- Stored entries -

+--

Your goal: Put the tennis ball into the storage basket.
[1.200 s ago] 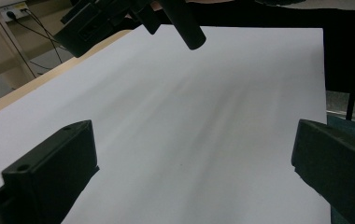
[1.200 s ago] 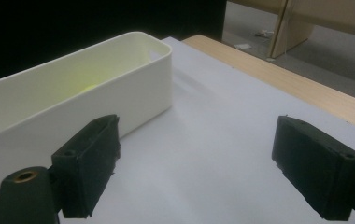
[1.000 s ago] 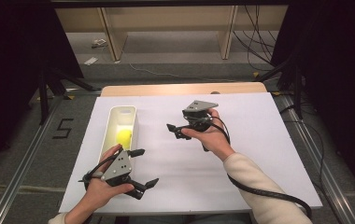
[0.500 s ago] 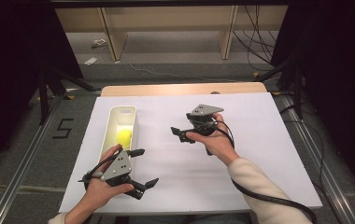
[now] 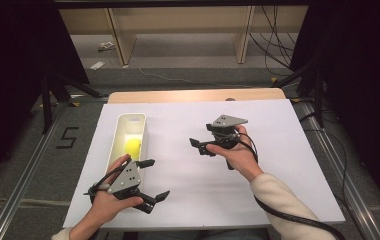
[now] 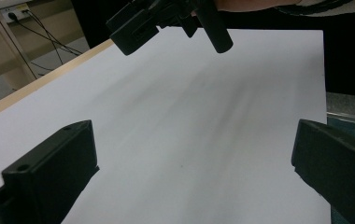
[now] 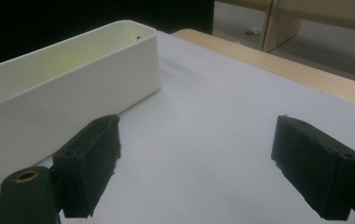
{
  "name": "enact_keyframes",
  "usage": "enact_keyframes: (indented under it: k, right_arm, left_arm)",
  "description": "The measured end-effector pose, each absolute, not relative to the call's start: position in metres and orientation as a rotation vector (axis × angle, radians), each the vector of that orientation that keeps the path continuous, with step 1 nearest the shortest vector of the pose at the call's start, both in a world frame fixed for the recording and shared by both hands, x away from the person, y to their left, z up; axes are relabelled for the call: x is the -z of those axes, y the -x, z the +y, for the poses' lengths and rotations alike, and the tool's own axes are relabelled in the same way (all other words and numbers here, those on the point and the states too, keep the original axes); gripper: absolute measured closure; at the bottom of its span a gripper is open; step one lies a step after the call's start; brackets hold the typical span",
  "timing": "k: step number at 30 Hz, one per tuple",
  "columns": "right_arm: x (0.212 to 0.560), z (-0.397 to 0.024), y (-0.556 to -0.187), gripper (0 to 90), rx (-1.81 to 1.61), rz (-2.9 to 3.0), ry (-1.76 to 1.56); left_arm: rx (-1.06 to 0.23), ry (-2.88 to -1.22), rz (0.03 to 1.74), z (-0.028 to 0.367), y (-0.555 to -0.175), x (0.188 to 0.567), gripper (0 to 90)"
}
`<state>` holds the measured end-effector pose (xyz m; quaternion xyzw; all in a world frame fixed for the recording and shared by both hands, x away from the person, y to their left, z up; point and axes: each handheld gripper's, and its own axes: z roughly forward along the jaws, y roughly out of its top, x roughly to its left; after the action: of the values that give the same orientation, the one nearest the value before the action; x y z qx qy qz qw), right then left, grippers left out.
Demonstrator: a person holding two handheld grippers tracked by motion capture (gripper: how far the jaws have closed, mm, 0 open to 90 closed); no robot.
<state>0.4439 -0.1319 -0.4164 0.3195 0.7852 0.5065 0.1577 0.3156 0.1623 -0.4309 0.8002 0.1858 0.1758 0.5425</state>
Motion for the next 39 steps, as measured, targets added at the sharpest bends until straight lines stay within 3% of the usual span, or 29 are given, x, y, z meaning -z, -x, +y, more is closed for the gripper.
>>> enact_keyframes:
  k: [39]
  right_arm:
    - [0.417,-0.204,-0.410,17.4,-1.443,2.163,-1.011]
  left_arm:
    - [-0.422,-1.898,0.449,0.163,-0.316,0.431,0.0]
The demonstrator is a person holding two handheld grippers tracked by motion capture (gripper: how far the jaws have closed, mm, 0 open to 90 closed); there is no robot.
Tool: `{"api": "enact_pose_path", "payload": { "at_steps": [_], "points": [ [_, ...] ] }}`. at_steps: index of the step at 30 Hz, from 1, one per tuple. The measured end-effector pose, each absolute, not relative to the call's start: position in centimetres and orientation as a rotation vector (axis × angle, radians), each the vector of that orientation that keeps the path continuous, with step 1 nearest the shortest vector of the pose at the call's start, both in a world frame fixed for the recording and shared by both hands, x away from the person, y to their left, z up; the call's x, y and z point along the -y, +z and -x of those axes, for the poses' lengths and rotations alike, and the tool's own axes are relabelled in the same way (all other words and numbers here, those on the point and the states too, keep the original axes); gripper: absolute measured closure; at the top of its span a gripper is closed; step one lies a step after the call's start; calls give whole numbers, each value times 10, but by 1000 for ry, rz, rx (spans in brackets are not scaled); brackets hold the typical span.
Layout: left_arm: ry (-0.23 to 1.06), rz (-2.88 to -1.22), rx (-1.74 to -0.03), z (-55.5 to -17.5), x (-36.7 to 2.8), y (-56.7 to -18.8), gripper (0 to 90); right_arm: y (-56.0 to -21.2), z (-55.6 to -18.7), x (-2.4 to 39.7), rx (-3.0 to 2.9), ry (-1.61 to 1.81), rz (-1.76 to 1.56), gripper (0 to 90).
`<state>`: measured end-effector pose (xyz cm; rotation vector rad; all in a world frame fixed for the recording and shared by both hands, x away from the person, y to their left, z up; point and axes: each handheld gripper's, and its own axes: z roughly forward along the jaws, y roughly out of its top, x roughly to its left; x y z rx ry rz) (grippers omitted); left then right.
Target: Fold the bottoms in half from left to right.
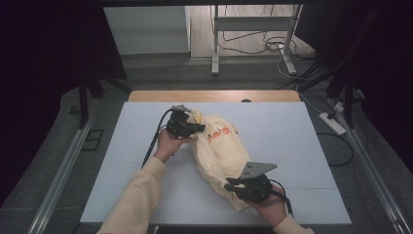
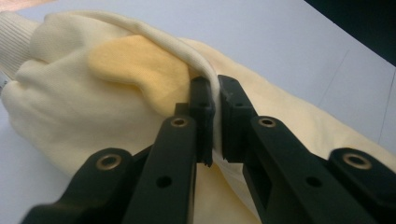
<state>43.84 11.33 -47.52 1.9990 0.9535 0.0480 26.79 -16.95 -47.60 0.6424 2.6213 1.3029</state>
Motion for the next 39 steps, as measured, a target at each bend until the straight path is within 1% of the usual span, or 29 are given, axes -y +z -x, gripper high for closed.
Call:
{"api": "enact_pose_path", "payload": {
  "at_steps": [24, 27, 39],
  "points": [
    [33, -2024, -934, -443, -86, -481, 842, -478, -263, 190, -2619, 1289, -690, 778],
    [32, -2027, -935, -444, -83, -481, 842, -478, -264, 193, -2619, 1290, -704, 796],
    [31, -2034, -940, -448, -75, -484, 841, -478, -265, 201, -2613, 1288, -735, 811]
  ]
}}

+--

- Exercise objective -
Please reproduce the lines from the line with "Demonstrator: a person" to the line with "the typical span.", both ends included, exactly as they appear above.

- Task output -
Demonstrator: a person holding two handheld grippers tracked by motion capture (gripper: how far the jaws have closed, mm, 0 open to 90 closed); no robot.
<state>0.4439 -0.1319 -0.4164 0.3195 0.7852 0.5065 0.1577 0.3156 0.1623 -0.4309 0.8002 0.1858 0.1758 0.5425</state>
Motion for the next 39 steps, as measured, targets added at the sharpest bends until straight lines stay within 3% of the usual span, or 29 are given, x, y, z meaning -z, -x, +y, more is closed for the gripper.
>>> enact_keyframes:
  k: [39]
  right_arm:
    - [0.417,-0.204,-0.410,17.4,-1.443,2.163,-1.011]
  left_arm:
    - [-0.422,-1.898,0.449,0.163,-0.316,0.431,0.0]
The demonstrator is a person holding two handheld grippers tracked by motion capture (gripper: how far the jaws have closed, mm, 0 open to 90 closed); there is no robot.
Tool: `{"api": "enact_pose_path", "payload": { "at_steps": [_], "points": [ [_, ...] ] }}`. at_steps: index of the step at 30 Hz, from 1, one per tuple. The measured end-effector pose, each absolute, not relative to the call's start: position in centimetres and orientation as a rotation vector (axis × angle, radians), each the vector of that orientation that keeps the path continuous, with step 1 nearest the shortest vector of the pose at the call's start, both in a world frame fixed for the recording and shared by both hands, x away from the person, y to their left, z up; the call's x, y and z point along the -y, +z and -x of those axes, for the poses' lengths and rotations alike, and the tool's own axes are relabelled in the same way (all other words and numbers here, those on the point and the states too, keep the original axes); gripper: absolute measured closure; at the top of its span a gripper is closed; step one lies a step after the call's start; calls give whole numbers, each value times 10, but by 1000 for ry, rz, rx (spans in brackets are not scaled); brackets hold the typical span.

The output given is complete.